Schiro immigrated to the United States in 1897. By May 1902, he was living in the Williamsburg section of Brooklyn, following a return trip to Sicily.

In April 1905, Schiro was arrested for operating a butcher shop on a Sunday contrary to New York's Blue laws. He would later become a yeast salesman and broker.

Mafia boss
Schiro became the new head of the local mafia centered in Williamsburg in March 1912, replacing Sebastiano DiGaetano.

Secret Service informant Salvatore Clemente reported in November 1913 that Schiro was aligned with the Morello crime family in a war against fellow New York mafia boss, and capo dei capi, Salvatore D'Aquila. Schiro later developed a more neutral stance, siding with neither D'Aquila's gang nor the Morello gang.

Schiro's gang ran the Williamsburg area numbers gambling racket while extorting local Italian immigrants through Black Hand and protection rackets. If their extortion money was not paid, the victims' homes or businesses could be vandalized or destroyed.

Schiro ran his gang conservatively, conducting its criminal activity primarily among Sicilian immigrants and not collaborating with non-Sicilian gangs. He was never arrested during his time as boss, avoiding attention from authorities and the media.

Schiro developed close relationships with local business and political leaders; and was on the board of directors of the local United Italian-American Democratic Club.

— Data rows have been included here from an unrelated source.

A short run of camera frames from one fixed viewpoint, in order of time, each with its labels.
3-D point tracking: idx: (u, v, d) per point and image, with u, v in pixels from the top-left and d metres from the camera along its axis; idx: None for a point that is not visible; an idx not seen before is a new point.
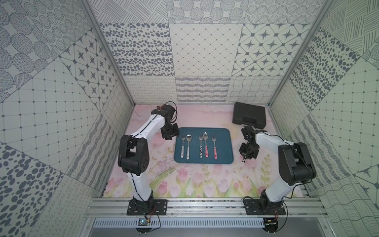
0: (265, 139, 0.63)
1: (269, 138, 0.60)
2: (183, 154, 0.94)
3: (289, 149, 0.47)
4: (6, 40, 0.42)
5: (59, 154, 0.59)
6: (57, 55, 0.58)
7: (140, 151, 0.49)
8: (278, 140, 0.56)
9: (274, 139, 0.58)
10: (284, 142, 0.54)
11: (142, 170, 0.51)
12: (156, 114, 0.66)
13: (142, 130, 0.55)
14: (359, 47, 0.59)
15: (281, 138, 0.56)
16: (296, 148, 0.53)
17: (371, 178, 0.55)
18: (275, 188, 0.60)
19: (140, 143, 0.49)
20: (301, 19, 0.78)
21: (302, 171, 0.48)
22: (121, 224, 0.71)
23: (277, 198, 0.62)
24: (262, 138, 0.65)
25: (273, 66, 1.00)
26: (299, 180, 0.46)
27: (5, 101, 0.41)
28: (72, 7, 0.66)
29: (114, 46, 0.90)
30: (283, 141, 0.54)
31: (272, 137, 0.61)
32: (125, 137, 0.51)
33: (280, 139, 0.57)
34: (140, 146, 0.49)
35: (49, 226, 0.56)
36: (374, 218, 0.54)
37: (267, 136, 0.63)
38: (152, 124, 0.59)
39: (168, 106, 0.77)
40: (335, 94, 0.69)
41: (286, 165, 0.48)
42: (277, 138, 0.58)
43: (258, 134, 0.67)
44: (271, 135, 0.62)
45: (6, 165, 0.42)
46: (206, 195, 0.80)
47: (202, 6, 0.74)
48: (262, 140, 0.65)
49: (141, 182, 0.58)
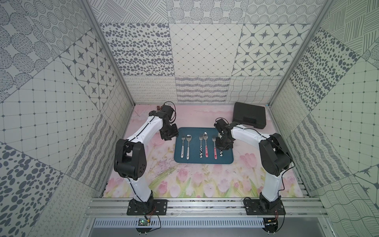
0: (242, 134, 0.64)
1: (246, 131, 0.62)
2: (183, 154, 0.94)
3: (268, 143, 0.52)
4: (6, 40, 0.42)
5: (59, 154, 0.59)
6: (57, 55, 0.58)
7: (136, 156, 0.48)
8: (255, 136, 0.58)
9: (252, 135, 0.59)
10: (260, 136, 0.56)
11: (138, 175, 0.49)
12: (153, 116, 0.64)
13: (139, 134, 0.53)
14: (359, 47, 0.59)
15: (256, 132, 0.60)
16: (272, 139, 0.57)
17: (371, 178, 0.55)
18: (268, 185, 0.61)
19: (137, 147, 0.47)
20: (301, 19, 0.78)
21: (283, 160, 0.52)
22: (121, 224, 0.71)
23: (274, 196, 0.63)
24: (237, 133, 0.66)
25: (273, 66, 1.00)
26: (282, 169, 0.55)
27: (5, 101, 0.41)
28: (72, 7, 0.66)
29: (114, 46, 0.90)
30: (259, 136, 0.57)
31: (248, 130, 0.63)
32: (121, 140, 0.49)
33: (256, 134, 0.58)
34: (136, 151, 0.47)
35: (49, 227, 0.56)
36: (374, 218, 0.54)
37: (242, 130, 0.64)
38: (149, 127, 0.57)
39: (166, 106, 0.75)
40: (335, 94, 0.69)
41: (269, 158, 0.51)
42: (253, 133, 0.59)
43: (234, 128, 0.68)
44: (247, 129, 0.64)
45: (7, 165, 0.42)
46: (206, 195, 0.80)
47: (202, 6, 0.74)
48: (239, 135, 0.66)
49: (139, 185, 0.57)
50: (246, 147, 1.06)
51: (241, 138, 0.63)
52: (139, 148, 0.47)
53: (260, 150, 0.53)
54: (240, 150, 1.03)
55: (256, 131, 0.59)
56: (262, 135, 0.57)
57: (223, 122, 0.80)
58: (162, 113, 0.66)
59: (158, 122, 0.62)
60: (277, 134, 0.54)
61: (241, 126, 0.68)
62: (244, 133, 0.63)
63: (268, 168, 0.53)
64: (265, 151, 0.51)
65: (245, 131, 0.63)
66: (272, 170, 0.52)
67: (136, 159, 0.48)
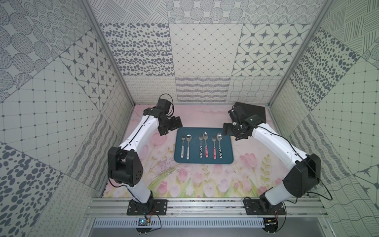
0: (271, 143, 0.51)
1: (277, 141, 0.50)
2: (183, 154, 0.94)
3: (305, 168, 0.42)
4: (6, 40, 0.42)
5: (59, 153, 0.59)
6: (57, 55, 0.58)
7: (130, 165, 0.45)
8: (288, 151, 0.47)
9: (283, 149, 0.48)
10: (294, 153, 0.46)
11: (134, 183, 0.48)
12: (147, 116, 0.58)
13: (132, 139, 0.49)
14: (359, 47, 0.59)
15: (290, 146, 0.48)
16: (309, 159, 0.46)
17: (371, 178, 0.55)
18: (277, 194, 0.58)
19: (130, 156, 0.44)
20: (301, 19, 0.78)
21: (310, 183, 0.45)
22: (120, 224, 0.71)
23: (275, 202, 0.61)
24: (263, 137, 0.54)
25: (273, 66, 1.00)
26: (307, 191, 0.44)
27: (5, 101, 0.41)
28: (72, 7, 0.66)
29: (114, 46, 0.90)
30: (292, 152, 0.46)
31: (278, 139, 0.50)
32: (114, 148, 0.46)
33: (289, 148, 0.48)
34: (130, 160, 0.44)
35: (49, 226, 0.56)
36: (374, 218, 0.54)
37: (274, 138, 0.51)
38: (143, 130, 0.53)
39: (161, 100, 0.68)
40: (335, 94, 0.69)
41: (298, 181, 0.43)
42: (286, 146, 0.48)
43: (264, 134, 0.53)
44: (280, 138, 0.51)
45: (7, 165, 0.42)
46: (206, 195, 0.80)
47: (202, 6, 0.74)
48: (268, 143, 0.53)
49: (137, 191, 0.55)
50: (245, 147, 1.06)
51: (267, 145, 0.54)
52: (132, 157, 0.44)
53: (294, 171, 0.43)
54: (240, 150, 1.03)
55: (290, 144, 0.49)
56: (297, 151, 0.46)
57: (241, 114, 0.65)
58: (157, 110, 0.61)
59: (152, 123, 0.57)
60: (316, 155, 0.45)
61: (270, 129, 0.54)
62: (273, 141, 0.51)
63: (291, 188, 0.47)
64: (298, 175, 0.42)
65: (275, 140, 0.50)
66: (296, 193, 0.46)
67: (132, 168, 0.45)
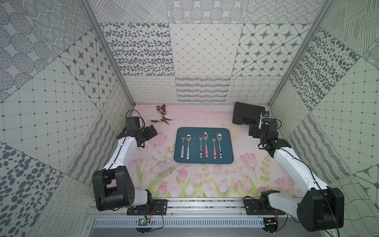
0: (290, 165, 0.50)
1: (295, 165, 0.49)
2: (183, 154, 0.94)
3: (319, 196, 0.40)
4: (6, 40, 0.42)
5: (59, 153, 0.59)
6: (57, 55, 0.58)
7: (122, 181, 0.42)
8: (305, 177, 0.45)
9: (301, 174, 0.46)
10: (312, 180, 0.44)
11: (130, 202, 0.43)
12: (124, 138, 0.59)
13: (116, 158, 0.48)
14: (359, 47, 0.59)
15: (309, 172, 0.47)
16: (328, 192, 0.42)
17: (371, 178, 0.55)
18: (281, 201, 0.57)
19: (119, 173, 0.42)
20: (301, 19, 0.78)
21: (325, 218, 0.41)
22: (121, 224, 0.71)
23: (275, 204, 0.61)
24: (284, 159, 0.53)
25: (273, 66, 1.00)
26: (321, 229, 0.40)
27: (5, 101, 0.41)
28: (72, 7, 0.66)
29: (114, 46, 0.90)
30: (310, 178, 0.45)
31: (298, 163, 0.50)
32: (99, 173, 0.42)
33: (307, 174, 0.46)
34: (121, 176, 0.42)
35: (49, 226, 0.56)
36: (374, 218, 0.54)
37: (294, 160, 0.51)
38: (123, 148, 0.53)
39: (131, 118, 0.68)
40: (335, 94, 0.69)
41: (311, 211, 0.40)
42: (304, 171, 0.47)
43: (284, 155, 0.54)
44: (299, 161, 0.51)
45: (7, 165, 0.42)
46: (206, 195, 0.80)
47: (202, 6, 0.74)
48: (286, 165, 0.52)
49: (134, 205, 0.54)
50: (245, 147, 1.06)
51: (286, 169, 0.52)
52: (123, 172, 0.42)
53: (305, 199, 0.42)
54: (240, 150, 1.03)
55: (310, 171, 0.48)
56: (316, 180, 0.44)
57: (273, 129, 0.63)
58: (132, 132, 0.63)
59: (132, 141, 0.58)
60: (337, 189, 0.41)
61: (291, 152, 0.55)
62: (292, 165, 0.50)
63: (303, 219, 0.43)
64: (310, 201, 0.40)
65: (295, 164, 0.50)
66: (308, 224, 0.41)
67: (124, 184, 0.42)
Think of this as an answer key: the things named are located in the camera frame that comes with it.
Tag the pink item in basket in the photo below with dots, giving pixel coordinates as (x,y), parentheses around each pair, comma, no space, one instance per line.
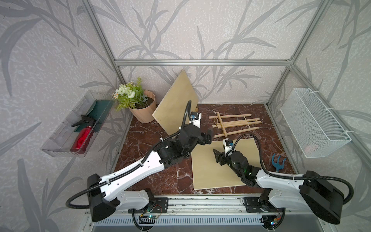
(311,149)

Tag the red spray bottle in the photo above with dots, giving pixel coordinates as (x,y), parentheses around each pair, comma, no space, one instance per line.
(81,142)

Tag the aluminium front rail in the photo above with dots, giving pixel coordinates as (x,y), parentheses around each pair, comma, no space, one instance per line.
(228,213)

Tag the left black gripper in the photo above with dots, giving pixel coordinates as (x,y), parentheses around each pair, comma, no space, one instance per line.
(202,140)

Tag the blue hand rake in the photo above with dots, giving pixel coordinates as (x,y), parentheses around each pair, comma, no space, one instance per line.
(276,163)

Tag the white wire basket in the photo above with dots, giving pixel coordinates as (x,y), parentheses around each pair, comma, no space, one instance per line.
(311,122)

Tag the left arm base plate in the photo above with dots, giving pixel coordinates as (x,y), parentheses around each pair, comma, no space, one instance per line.
(159,205)

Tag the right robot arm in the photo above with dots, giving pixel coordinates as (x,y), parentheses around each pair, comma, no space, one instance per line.
(325,196)

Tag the wooden board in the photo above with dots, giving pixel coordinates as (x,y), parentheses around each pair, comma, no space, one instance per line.
(208,174)
(170,112)

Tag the clear plastic wall bin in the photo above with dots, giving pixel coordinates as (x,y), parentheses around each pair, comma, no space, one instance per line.
(76,134)

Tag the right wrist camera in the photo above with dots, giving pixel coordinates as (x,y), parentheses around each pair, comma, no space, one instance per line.
(228,145)

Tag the aluminium cage frame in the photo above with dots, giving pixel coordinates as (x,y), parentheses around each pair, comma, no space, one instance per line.
(290,64)

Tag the green trowel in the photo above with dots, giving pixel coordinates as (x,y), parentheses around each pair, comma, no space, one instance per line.
(99,111)

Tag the potted flower plant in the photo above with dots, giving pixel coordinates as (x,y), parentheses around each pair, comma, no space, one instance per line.
(140,102)

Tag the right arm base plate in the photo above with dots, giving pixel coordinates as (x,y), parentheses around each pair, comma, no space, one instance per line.
(259,205)

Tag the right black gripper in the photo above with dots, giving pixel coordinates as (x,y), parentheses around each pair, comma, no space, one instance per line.
(221,157)

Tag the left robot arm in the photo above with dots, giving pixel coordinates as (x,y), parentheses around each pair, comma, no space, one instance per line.
(105,195)

Schiro's first application for United States citizenship was rejected in 1913 due to his "lack of knowledge of the US Constitution". He later successfully naturalized as an American citizen in 1914.

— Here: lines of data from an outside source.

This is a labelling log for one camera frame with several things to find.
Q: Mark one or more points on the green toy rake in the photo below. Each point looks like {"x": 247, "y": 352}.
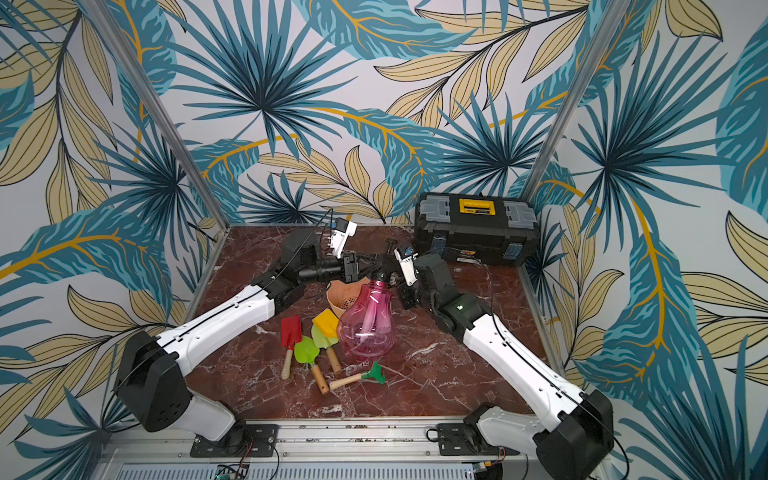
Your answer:
{"x": 375, "y": 374}

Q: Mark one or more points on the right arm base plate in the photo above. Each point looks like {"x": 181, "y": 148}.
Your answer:
{"x": 459, "y": 439}

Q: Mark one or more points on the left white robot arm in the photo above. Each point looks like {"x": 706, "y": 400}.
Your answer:
{"x": 150, "y": 381}

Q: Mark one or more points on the light green toy spade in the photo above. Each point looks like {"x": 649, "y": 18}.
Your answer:
{"x": 327, "y": 344}

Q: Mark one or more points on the aluminium corner post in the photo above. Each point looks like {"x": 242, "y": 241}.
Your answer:
{"x": 108, "y": 28}
{"x": 599, "y": 44}

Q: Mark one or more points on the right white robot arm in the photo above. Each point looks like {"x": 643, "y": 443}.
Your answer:
{"x": 568, "y": 431}

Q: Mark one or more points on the yellow toy shovel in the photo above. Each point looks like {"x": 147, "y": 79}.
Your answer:
{"x": 327, "y": 322}

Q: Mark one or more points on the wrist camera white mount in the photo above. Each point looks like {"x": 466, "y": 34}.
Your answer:
{"x": 341, "y": 231}
{"x": 405, "y": 257}

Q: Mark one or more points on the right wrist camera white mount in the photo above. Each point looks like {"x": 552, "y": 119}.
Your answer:
{"x": 405, "y": 257}

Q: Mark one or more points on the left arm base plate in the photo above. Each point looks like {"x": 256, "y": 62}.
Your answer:
{"x": 251, "y": 440}

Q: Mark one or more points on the black toolbox yellow label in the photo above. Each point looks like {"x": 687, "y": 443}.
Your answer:
{"x": 461, "y": 227}

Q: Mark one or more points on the aluminium left corner post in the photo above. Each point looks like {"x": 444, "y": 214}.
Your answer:
{"x": 108, "y": 28}

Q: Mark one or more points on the bright green toy trowel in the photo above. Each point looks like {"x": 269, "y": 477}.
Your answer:
{"x": 305, "y": 353}

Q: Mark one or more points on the pink transparent spray bottle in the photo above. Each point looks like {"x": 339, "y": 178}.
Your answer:
{"x": 366, "y": 330}

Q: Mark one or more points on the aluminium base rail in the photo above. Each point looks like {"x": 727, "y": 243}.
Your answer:
{"x": 352, "y": 448}

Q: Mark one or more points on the red toy shovel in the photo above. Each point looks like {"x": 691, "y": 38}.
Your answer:
{"x": 291, "y": 334}

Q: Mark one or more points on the terracotta plastic flower pot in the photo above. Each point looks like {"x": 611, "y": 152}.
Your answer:
{"x": 341, "y": 296}

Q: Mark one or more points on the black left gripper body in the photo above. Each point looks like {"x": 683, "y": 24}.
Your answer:
{"x": 334, "y": 268}

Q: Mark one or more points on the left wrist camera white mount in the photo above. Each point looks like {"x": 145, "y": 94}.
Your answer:
{"x": 341, "y": 231}

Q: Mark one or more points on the aluminium right corner post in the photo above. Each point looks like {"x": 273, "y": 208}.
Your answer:
{"x": 599, "y": 44}

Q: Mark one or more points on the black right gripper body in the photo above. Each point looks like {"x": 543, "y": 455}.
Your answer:
{"x": 395, "y": 267}

In 1919, the Bureau of Investigation reviewed a list of Black Hand suspects in southern Colorado compiled by the sheriff of Huerfano County. On the list of names was Schiro gangster Frank Lanza, with the sheriff writing that Lanza had arrived in Colorado from New York "every May pretending to buy cheese but comes to organize Black-handers".

"The Good Killers"

On November 11, 1917, two Schiro gangsters, Antonio Mazzara and Antonino DiBenedetto were shot to death near the intersection of North 5th and Roebling streets in Brooklyn. One gunman, Antonio Massino, was arrested near the scene but another, Detroit mobster Giuseppe Buccellato, escaped. Buccellato killed Mazzara and DiBenedetto after they refused to divulge the whereabouts of fellow Schiro gangster, Stefano Magaddino. Magaddino had orchestrated the murder earlier that March of Giuseppe's brother and fellow Detroit gangster, Felice Buccellato due to the mafia clan of Magaddino and Vito Bonventre feuding with the mafia clan of the Buccellatos back in their hometown of Castellammare del Golfo.

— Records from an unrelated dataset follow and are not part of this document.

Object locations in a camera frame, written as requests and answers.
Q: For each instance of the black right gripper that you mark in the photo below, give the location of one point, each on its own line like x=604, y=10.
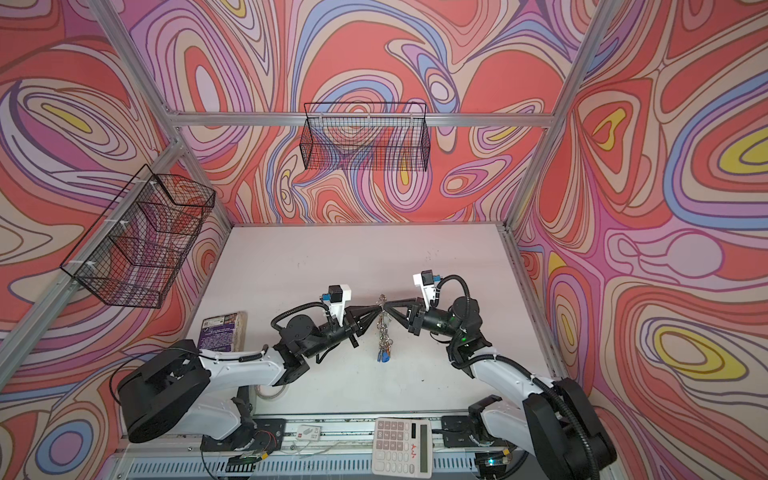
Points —
x=415, y=308

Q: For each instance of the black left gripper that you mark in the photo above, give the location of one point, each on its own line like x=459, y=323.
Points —
x=354, y=316

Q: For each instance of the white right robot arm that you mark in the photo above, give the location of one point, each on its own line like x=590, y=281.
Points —
x=551, y=420

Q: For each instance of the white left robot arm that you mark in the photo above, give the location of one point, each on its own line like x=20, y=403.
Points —
x=185, y=390

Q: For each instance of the white tape roll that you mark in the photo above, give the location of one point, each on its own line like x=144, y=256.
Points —
x=269, y=393

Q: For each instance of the white staples box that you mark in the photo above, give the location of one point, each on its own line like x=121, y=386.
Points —
x=309, y=433

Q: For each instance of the white calculator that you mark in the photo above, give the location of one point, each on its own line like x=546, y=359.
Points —
x=402, y=448

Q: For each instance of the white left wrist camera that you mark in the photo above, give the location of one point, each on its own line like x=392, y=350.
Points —
x=335, y=299

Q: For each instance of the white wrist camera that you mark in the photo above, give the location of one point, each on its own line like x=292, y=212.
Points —
x=428, y=282
x=335, y=299

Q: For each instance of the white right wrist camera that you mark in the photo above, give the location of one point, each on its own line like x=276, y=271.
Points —
x=428, y=282

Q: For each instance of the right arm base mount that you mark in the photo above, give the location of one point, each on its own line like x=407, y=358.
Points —
x=500, y=461

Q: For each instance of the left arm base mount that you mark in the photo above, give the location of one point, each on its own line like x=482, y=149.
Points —
x=256, y=435

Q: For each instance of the black wire basket back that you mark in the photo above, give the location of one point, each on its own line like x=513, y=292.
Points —
x=365, y=136

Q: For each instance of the black wire basket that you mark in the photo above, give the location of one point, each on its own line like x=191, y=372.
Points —
x=132, y=255
x=365, y=136

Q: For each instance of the black wire basket left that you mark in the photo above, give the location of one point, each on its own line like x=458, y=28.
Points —
x=132, y=255

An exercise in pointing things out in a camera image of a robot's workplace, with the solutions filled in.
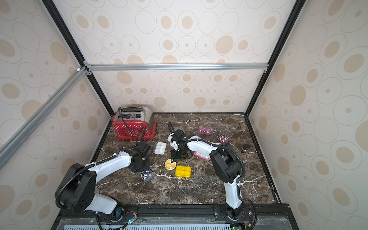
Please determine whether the magenta pillbox clear lid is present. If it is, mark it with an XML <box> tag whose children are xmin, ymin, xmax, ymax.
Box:
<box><xmin>216</xmin><ymin>130</ymin><xmax>233</xmax><ymax>143</ymax></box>

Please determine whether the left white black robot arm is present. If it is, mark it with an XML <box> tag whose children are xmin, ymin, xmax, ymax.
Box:
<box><xmin>55</xmin><ymin>127</ymin><xmax>153</xmax><ymax>220</ymax></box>

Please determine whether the dark blue round pillbox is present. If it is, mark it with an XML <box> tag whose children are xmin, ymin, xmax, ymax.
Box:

1917 Detroit autoworker shootings
Determined to kill but unable to locate Giuseppe Buccellato, Schiro and Magaddino decided to target his family. Giuseppe's cousin, Pietro Buccellato, worked at the Ford Motor Company factory in Highland Park, Michigan and Schiro arranged with Detroit mafia boss Tony Giannola to have him murdered.

On December 8, 1917, a Romanian autoworker named Joseph Constantin, who was mistaken for Pietro Buccellato, was shot and wounded.

Back in Brooklyn, on December 10, Francesco Finazzo, a dock worker related to Pietro Buccellato, was shot and killed by the Schiro gang outside his home on the same corner where Mazzara and DiBenedetto were murdered a month earlier.

On December 19, another Romanian autoworker in Detroit was mistaken for Pietro Buccellato. Paul Mutruc was shot several times in the back and then shot twice in the head, killing him.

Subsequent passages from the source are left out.